Exercise aim:
Leaving the pictures aside, restate all of the data exactly.

Supplied records:
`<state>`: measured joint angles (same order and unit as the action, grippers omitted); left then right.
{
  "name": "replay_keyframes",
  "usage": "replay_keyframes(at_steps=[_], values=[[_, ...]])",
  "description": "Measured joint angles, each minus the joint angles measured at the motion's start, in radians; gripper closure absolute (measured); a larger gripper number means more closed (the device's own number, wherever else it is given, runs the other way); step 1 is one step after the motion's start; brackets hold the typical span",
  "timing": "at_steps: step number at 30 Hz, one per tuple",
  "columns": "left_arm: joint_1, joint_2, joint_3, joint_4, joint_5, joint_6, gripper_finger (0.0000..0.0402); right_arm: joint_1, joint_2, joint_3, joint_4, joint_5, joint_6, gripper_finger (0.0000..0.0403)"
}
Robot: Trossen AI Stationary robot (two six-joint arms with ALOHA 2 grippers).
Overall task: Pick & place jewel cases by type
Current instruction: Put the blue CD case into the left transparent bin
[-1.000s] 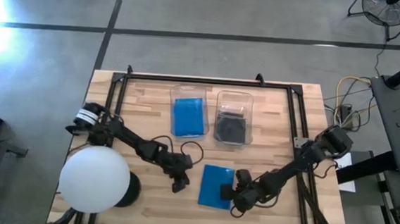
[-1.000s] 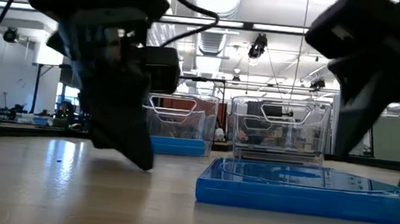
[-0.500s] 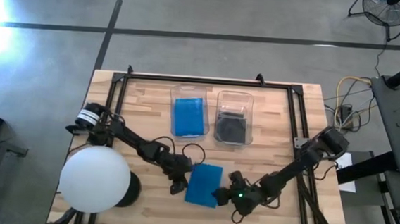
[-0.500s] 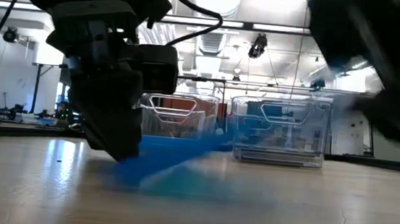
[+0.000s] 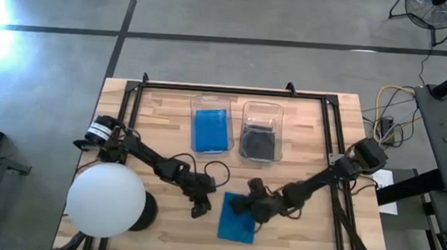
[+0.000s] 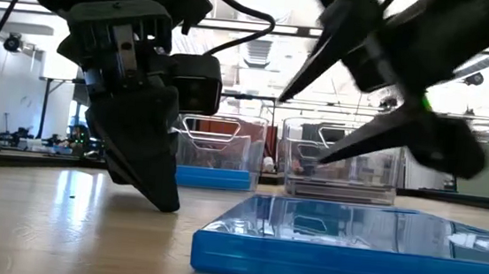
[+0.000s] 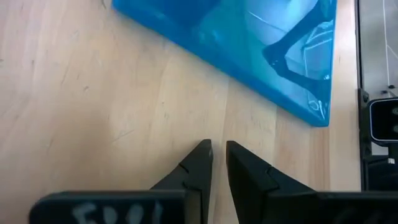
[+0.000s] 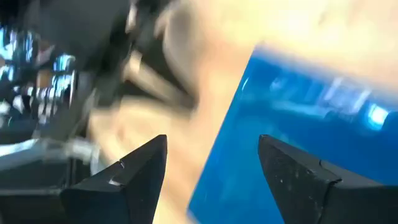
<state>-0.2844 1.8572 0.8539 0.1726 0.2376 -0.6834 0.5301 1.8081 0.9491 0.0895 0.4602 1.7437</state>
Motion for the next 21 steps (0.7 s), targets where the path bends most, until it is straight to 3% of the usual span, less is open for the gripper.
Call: replay_keyframes(at_steps=[5,9,13,17,21], values=[[0.002,-0.009,-0.002,0.031,-0.020,-0.010,0.0365,0.017,-0.018,0.015,-0.088,-0.056,0.021,0.0154],[0.000,-0.011,0.008,0.037,-0.031,-0.062,0.0365,0.089,-0.086,0.067,-0.346,-0.008,0.159,0.0159],[-0.006,-0.007,0.048,0.042,-0.066,-0.059,0.0365,0.191,-0.119,0.134,-0.579,-0.031,0.345,0.0161],[0.000,-0.008,0.088,0.055,-0.092,-0.027,0.0365,0.258,-0.052,0.118,-0.544,-0.038,0.526,0.0161],[0.006,0.033,0.110,0.007,-0.043,-0.015,0.0364,0.263,0.032,0.095,-0.444,-0.052,0.537,0.0159]])
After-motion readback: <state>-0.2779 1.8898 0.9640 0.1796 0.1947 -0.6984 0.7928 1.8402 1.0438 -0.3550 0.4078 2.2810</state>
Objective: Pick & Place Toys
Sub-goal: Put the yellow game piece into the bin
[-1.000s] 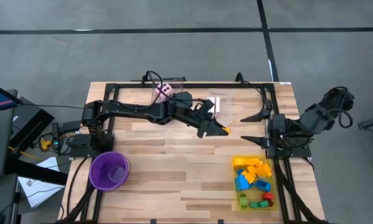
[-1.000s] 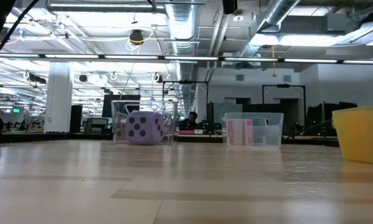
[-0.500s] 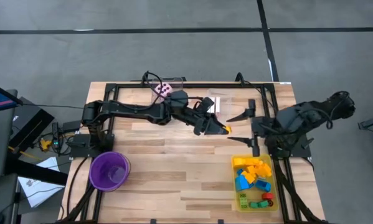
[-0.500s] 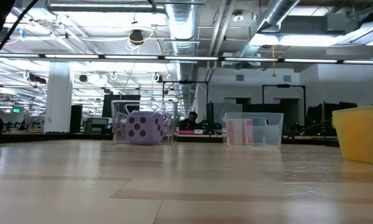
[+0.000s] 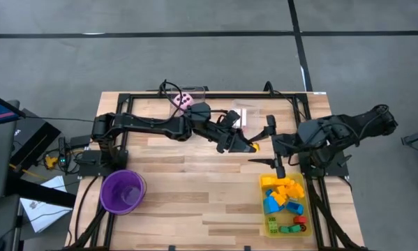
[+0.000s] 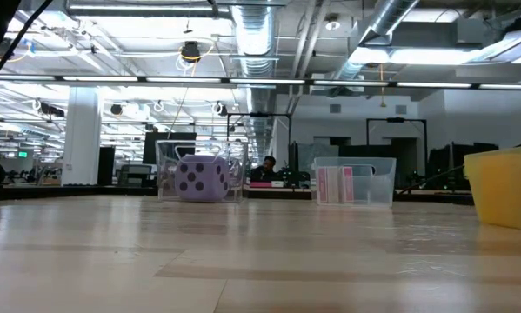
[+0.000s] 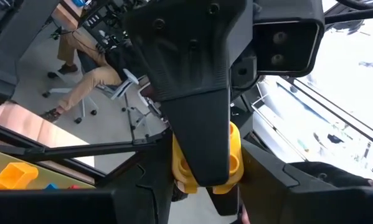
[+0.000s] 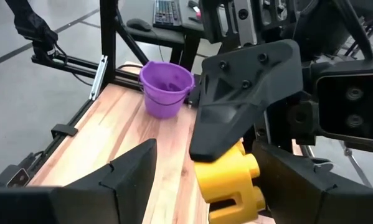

Reply to the exercise:
`<state>`: measured joint angles (same order and unit as the action, grippers omitted); left then right.
{
  "name": "replay_keyframes",
  "usage": "replay_keyframes(at_steps=[_], values=[[_, ...]])",
  "description": "Measured joint angles, each minus the joint angles measured at the motion's start, in radians; gripper closure absolute (measured); a larger gripper number means more closed (the device's own number, wherever else it is given, runs the other way); step 1 is one step after the motion's start; brackets hold the typical span",
  "timing": "at_steps: step number at 30 Hz, one per tuple",
  "columns": "left_arm: joint_1, joint_2, joint_3, joint_4, joint_5, joint_6, gripper_finger (0.0000..0.0402); right_arm: joint_1, joint_2, joint_3, joint_4, joint_5, joint_6, gripper_finger (0.0000..0.0403)"
}
Robot: Trossen AI Stationary robot (two six-joint arms with ALOHA 2 grippers).
Overall task: Pick & place jewel cases by type
Current instruction: Put the blue CD case into the left transparent bin
[-1.000s] 
[-1.000s] 
[-0.500s] 
[-0.500s] 
[+0.000s] 
[+0.000s] 
[+0.000s] 
[+0.000s] 
<state>-0.2844 1.8572 0.8539 0.1726 0.2376 -0.6834 0.5301 1.8081 0.9491 0.0895 0.4602 1.7437</state>
Motion for the next 21 steps (0.7 s), targets where the path bends most, until it is straight to 3% of the usual span, less is open for the gripper.
Call: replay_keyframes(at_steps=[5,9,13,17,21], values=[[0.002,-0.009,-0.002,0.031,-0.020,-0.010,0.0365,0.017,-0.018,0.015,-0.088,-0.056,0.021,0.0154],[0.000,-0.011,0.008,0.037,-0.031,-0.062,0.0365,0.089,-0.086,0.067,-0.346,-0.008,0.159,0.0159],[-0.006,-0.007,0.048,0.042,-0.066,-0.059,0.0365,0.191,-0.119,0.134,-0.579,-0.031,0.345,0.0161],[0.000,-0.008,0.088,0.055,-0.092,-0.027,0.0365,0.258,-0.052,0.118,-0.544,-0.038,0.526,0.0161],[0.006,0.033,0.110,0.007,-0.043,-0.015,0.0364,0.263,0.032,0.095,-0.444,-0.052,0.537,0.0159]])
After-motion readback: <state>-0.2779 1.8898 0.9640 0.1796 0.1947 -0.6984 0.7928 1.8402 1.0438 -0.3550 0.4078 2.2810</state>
Objective: Pick & Place Toys
Sub-goal: Put the yellow game piece into the bin
[-1.000s] 
[-1.000s] 
[-0.500s] 
[-0.500s] 
[+0.000s] 
[+0.000s] 
[+0.000s] 
[+0.000s] 

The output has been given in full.